In Bankruptcy Proceeding, District Court Finds No General Personal Jurisdiction Over Individuals and Entities Operating Principally Outside U.S.

The World in U.S. Courts: Summer 2014 - Personal Jurisdiction

Refco Group, LLC v. Cantor Fitzgerald L.P., United States District Court for the Southern District of New York, June 10, 2014

Plaintiff, a reorganized entity in bankruptcy, alleged that Defendants siphoned funds and assets away from the subsidiaries of a limited partnership, of which Plaintiff held a 10% interest. Defendants are all companies and individual executives of the Cantor group of companies, many of which are organized and operate outside the U.S. These individuals and entities moved to dismiss the claims for lack of personal jurisdiction.

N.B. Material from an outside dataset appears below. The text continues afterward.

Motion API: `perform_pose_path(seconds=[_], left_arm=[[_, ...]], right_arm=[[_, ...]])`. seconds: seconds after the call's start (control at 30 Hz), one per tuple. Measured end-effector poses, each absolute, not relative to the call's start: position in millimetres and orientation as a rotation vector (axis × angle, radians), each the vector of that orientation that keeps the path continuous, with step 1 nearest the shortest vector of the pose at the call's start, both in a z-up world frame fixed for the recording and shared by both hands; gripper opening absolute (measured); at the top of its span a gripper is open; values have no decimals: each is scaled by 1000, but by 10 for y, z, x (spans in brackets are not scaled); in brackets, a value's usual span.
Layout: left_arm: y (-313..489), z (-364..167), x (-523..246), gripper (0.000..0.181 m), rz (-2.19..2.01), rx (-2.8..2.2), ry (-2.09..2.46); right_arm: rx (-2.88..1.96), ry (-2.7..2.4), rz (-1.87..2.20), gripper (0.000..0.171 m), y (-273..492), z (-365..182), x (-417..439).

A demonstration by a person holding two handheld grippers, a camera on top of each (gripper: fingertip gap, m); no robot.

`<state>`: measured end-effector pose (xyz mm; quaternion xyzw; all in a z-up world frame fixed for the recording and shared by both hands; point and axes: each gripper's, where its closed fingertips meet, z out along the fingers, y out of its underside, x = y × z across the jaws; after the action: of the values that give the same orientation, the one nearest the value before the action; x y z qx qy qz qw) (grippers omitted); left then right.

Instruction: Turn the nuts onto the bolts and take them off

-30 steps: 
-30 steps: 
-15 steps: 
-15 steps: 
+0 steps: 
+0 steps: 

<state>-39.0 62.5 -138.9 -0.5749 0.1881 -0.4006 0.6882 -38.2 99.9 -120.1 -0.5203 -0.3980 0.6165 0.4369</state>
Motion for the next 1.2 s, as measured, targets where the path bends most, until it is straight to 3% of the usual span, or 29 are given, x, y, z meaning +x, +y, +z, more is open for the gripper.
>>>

Because the claims arise out of a bankruptcy proceeding, only the federal personal jurisdiction test is at issue, rather than New York law. The Court declined to find personal jurisdiction over the Cantor entities, concluding that Plaintiffs failed to allege continuous or systematic contacts with the United States. As such, the entities could not be considered “at home” in the United States and general personal jurisdiction—the only kind alleged—did not exist. Furthermore, the Court noted that its jurisdiction over related U.S. entities could not confer jurisdiction.